The silence seems to last forever. Eventually, we decide a safe amount of time has passed. Totally rattled, we conclude that it was just a jackal (a fox-like creature) enticed by the smell of food.
‘What were you doing to protect yourself?’ I ask Mumma Africa.
‘Mmm, I held up the salt shaker?’
Our laughter manages to cut through the lingering fear and we find our way to bed — though we sleep with one eye open.
Morning comes and we drift down the sandy road towards Sossusvlei. For the first time in days we’re surrounded by humans — tourist humans. They’re all here for the same thing as us: to climb the famous red sand dunes and see the deadveli skeleton trees.
Looking up at the 325m high Big Daddy Dune, I wish with all my manifestation might that we will be alone when we get to the top — so we can take the most epic naked pics.
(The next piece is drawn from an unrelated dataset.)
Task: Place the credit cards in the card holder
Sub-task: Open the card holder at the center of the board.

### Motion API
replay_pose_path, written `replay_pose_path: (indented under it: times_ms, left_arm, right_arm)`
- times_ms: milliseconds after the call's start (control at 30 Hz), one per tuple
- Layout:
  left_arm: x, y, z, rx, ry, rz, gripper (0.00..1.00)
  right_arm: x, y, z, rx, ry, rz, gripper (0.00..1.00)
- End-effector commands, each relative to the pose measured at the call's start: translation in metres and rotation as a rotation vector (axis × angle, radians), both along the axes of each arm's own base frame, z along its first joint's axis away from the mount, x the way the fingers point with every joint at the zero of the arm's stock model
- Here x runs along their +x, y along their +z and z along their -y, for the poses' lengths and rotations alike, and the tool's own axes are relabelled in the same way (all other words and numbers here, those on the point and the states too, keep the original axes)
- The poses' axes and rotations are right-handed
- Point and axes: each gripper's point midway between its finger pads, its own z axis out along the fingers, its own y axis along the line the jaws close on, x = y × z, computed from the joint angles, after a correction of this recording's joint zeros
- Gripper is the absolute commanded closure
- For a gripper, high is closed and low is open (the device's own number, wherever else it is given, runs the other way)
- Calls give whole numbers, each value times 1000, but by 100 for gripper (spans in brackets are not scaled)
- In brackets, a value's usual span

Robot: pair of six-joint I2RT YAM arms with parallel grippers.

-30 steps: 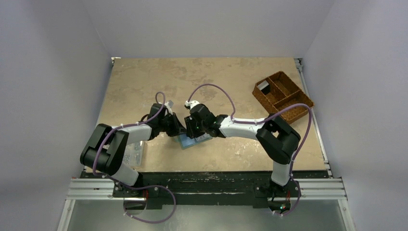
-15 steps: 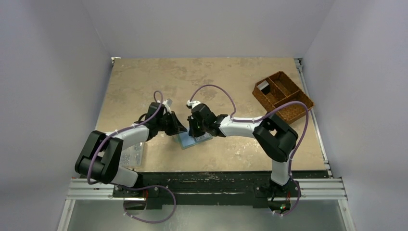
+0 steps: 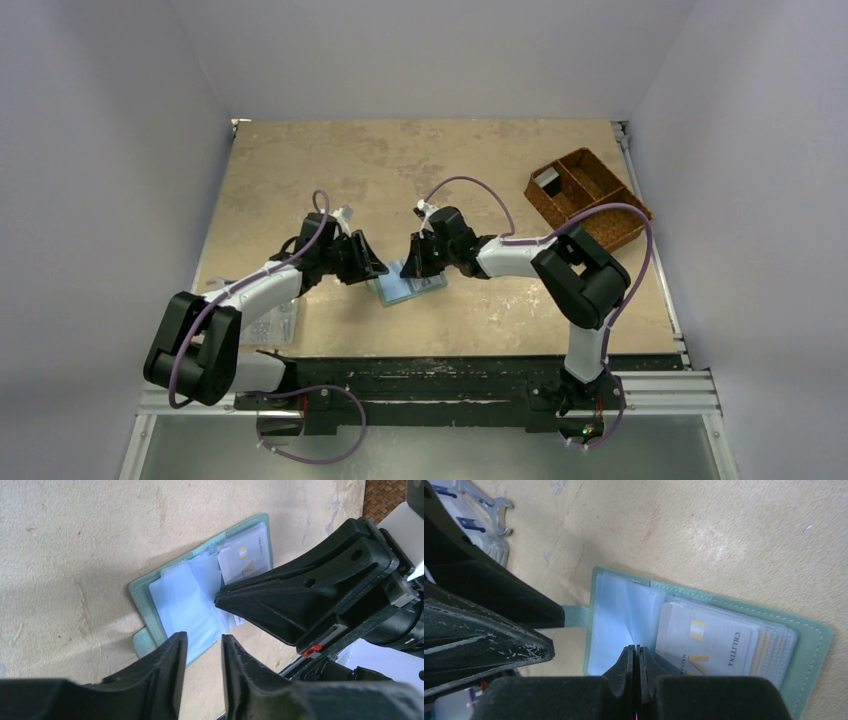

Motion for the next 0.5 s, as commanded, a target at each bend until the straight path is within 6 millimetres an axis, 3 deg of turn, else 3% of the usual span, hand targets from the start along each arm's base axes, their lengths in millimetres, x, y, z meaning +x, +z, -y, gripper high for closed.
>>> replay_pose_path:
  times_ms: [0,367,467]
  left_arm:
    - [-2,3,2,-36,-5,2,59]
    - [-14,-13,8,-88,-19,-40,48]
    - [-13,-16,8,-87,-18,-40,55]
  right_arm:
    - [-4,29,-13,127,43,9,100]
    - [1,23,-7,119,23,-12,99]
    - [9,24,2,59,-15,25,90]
It’s a gruelling climb, but an hour later we are all willing our sandy socks to take the last few steps. As we reach the summit, our jaws drop in unison. The most glorious spectacle we have ever witnessed pierces its way into our retinas: kilometre after kilometre of red and white mountains meet the brilliantly blue sky. THIS. IS. IT!
‘Mmm, guys.. are we alone up here?’ I say in disbelief.
Looking down below we burst into laughter. ALL the cars and tour buses have miraculously disappeared. We are ENTIRELY alone. How’s that for manifesting? Without a word, we each strip off our kits, and what follows is, well… this!
Because I couldn’t not!
Mother Nature is a force to be reckoned with. Still, at the end of the day we are primal beings, made to co-exist with her. None of us will ever forget the feeling Namibia gave us of sheer human vulnerability. But we will also never forget nature’s reminder that we are powerful women — hear us fucking ROAR!
*Wild camp – camping in nature away from organised campsites for free!
More pictures because there were too many stories to tell!
Bullsport gorge hike — pants optional
Impy freaks out over baboon handprints in the dust — ‘It’s like a human hand but a monkey!’
I discover a gnawed off zebra leg in the Bullsport gorge…yikes!
Road side discovery –suitcase filled with letters and other random items from desert explorers.